In addition the equilibrium constants for these three reactions have been studied over a wide range of temperature. The K's, as a function of the temperature, are available in the literature (see Roberts and Tremaine, 1985, for example).
We are usually interested in the total hydrogen sulfide in the aqueous solution. To obtain this value, we merely sum the concentrations of the various sulfide species:
tH2S = mH2S + mHS- + mS=
Another relation required is that of electroneutrality. The solution cannot have a net charge. Mathematically, this is given by:
mH+ = mHS- + 2 mS= + mOH-
When dealing with an acid or a base, the additional ions must also be accounted for in this relation. For example, in a sodium hydroxide solution, the sodium ion must be included in the left hand side of this equation. And in hydrochloric acid, the chloride ion must be included in the right hand side.
Finally, we require the definition of the pH:
pH = -log(aH+) ~ -log(mH+)
These are the common logarithms (base 10). Again, the activity coefficient is usually neglected.
At first, it seems to be a logical assumption that the presence of an acid would drive the hydrogen sulfide out of solution. However, experimental evidence (and a thorough analysis) demonstrates that this is not the case.
Measurements by Kendall and Andrews (1921) and others (and analyzed by Carroll, 1991) show that the presence of hydrochloric acid can be modeled in a fashion similar to the effect of a neutral ionic solute (such as sodium chloride).

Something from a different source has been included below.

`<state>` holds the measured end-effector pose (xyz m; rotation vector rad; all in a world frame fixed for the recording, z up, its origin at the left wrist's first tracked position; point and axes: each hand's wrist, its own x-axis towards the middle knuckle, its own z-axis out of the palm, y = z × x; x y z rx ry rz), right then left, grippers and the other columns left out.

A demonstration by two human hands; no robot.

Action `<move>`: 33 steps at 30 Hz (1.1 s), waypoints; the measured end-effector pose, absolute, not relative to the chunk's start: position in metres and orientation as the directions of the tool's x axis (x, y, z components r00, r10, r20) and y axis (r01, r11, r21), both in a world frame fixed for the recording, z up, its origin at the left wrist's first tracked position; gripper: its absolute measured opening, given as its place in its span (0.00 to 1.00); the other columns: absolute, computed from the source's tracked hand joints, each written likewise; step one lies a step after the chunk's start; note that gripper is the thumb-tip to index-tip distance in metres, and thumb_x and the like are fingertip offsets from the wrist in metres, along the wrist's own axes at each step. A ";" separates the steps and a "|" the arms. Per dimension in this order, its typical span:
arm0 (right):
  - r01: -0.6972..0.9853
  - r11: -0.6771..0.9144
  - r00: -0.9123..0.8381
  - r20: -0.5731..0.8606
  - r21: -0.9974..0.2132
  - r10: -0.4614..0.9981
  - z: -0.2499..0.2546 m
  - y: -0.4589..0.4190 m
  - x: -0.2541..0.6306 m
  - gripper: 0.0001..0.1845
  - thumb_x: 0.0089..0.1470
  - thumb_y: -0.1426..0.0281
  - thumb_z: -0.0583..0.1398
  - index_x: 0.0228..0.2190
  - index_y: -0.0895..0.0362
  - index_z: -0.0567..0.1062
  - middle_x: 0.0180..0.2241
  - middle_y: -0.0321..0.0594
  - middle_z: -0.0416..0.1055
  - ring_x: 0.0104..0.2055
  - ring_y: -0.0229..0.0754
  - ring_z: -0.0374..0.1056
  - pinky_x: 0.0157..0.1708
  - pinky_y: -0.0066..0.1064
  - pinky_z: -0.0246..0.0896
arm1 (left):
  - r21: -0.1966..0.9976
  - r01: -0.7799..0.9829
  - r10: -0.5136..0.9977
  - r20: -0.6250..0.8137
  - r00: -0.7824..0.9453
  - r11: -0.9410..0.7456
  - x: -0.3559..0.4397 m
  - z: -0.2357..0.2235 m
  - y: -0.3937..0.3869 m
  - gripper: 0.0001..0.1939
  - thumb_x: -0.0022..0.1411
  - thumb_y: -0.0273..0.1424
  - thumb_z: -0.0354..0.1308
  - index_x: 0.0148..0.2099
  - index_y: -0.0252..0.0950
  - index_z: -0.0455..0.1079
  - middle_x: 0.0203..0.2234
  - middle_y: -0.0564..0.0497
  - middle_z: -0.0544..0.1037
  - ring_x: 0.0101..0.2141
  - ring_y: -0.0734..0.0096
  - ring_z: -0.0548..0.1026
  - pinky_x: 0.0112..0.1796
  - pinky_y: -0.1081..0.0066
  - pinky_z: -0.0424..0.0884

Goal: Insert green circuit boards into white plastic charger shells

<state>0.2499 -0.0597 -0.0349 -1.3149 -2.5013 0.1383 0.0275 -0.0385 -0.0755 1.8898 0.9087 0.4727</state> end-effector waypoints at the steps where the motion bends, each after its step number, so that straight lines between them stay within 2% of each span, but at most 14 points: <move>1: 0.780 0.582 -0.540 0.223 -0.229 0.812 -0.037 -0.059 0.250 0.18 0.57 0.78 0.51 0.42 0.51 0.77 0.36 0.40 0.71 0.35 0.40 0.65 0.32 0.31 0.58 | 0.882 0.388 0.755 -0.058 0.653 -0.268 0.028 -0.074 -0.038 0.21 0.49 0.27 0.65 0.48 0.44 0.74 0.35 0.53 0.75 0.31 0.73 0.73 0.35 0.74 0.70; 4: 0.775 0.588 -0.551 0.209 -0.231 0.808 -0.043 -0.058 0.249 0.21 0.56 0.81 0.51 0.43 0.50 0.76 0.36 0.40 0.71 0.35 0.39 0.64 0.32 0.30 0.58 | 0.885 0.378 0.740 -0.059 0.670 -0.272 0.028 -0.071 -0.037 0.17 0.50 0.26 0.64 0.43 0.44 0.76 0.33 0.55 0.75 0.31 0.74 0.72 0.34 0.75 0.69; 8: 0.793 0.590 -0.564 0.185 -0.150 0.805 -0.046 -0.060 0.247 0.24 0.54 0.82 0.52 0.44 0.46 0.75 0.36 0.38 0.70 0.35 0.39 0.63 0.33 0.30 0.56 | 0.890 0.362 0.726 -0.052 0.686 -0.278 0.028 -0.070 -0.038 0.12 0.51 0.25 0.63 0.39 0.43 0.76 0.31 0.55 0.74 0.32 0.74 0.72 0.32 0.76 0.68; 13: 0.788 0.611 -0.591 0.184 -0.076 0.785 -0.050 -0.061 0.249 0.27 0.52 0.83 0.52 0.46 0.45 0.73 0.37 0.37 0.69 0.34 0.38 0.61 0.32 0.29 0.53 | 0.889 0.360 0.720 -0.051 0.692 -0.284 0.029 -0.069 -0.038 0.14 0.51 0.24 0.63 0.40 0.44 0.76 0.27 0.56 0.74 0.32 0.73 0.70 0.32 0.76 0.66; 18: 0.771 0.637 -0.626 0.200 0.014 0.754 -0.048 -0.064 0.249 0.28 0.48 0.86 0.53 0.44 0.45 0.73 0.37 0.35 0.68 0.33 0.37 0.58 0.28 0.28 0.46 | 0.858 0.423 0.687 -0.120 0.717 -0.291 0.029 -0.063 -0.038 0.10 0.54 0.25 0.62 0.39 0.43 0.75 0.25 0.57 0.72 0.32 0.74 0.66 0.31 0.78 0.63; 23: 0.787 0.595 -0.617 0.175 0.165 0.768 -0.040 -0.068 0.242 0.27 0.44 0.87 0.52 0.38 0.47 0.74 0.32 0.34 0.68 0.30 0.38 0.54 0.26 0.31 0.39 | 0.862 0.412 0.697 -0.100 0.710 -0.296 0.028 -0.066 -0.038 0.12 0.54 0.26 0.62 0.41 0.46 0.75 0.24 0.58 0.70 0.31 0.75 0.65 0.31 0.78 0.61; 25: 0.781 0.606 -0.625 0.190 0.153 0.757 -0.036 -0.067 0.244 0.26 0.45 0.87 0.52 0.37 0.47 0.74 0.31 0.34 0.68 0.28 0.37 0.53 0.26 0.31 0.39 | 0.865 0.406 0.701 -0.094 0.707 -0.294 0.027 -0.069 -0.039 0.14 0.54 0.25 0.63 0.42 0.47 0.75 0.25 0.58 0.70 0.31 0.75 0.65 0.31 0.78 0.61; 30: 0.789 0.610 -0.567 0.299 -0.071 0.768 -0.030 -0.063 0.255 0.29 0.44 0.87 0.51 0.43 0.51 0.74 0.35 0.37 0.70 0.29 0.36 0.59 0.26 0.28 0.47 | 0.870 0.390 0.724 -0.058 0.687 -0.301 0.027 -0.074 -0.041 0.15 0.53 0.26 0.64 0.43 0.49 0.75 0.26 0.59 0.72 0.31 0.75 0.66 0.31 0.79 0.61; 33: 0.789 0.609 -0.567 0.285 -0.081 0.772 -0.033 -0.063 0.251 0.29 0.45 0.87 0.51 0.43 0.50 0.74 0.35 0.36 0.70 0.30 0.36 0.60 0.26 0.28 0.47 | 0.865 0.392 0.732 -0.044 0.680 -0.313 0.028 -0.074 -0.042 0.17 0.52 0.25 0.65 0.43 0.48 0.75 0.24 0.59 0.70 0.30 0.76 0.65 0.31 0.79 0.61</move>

It is an interesting observation that the measured solubility, as a function of HCl concentration, exhibits a maximum. At low acid concentrations, the HCl salts-out the hydrogen sulfide (i.e., reduces the solubility). As the acid concentration increases, the solubility increases and if the HCl concentration is large enough the solubility is actually greater than in pure water. However, for the purposes of this discussion, we can neglect any "salt" effects.
Furthermore, Douabul and Riley (1979) found that the solubility of H2S in 5 molar sulfuric acid was essentially the same as in "pure" water.
What dictates the amount of the molecular form of hydrogen sulfide in the aqueous solution is its partial pressure. The ionization reactions are shifted to the left, but this has little effect on the amount of molecular hydrogen sulfide. Since these reactions do not proceed very far to begin with, then this should have a small effect on the total solubility. Thus to a reasonable approximation, the solubility of H2S in an acidic solution is equal to that in pure water.
It is also worth noting that different acids will have different salting-in effects. Thus it is a bit of a misnomer to talk about the solubility of H2S at low pH without discussing which acid is present.
The treatment for the solubility in strong bases is the same as that in acids, but the effect is dramatically different. As with the case of strong acids, the amount of the molecular species is dictated by the partial pressure. However, in this case the reactions are shifted to the right producing more of the ionic sulfide species and thus dramatically increasing the total hydrogen sulfide concentration, tH2S (per the equation given earlier).
Just as with the acid, there is a salting-out effect due to the presence of the ionic species. Different bases will have different salting-out effects. Thus it is insufficient just to discuss the solubility as a function of pH without further including the effect of the particular base under investigation.
We will only consider the case of 25ĒC and a total pressure of 101.325 kPa (1 atm). At these conditions the partial pressure of H2S is 98.15 kPa and we have the following:
H = 991 kPa/molal
K1 = 1.039 E-07
K2 = 6.43 E-16
Kw = 1.019 E-14
The equilibrium constants were taken from Roberts and Tremaine (1985) and the Henry's constant is from Carroll (1990).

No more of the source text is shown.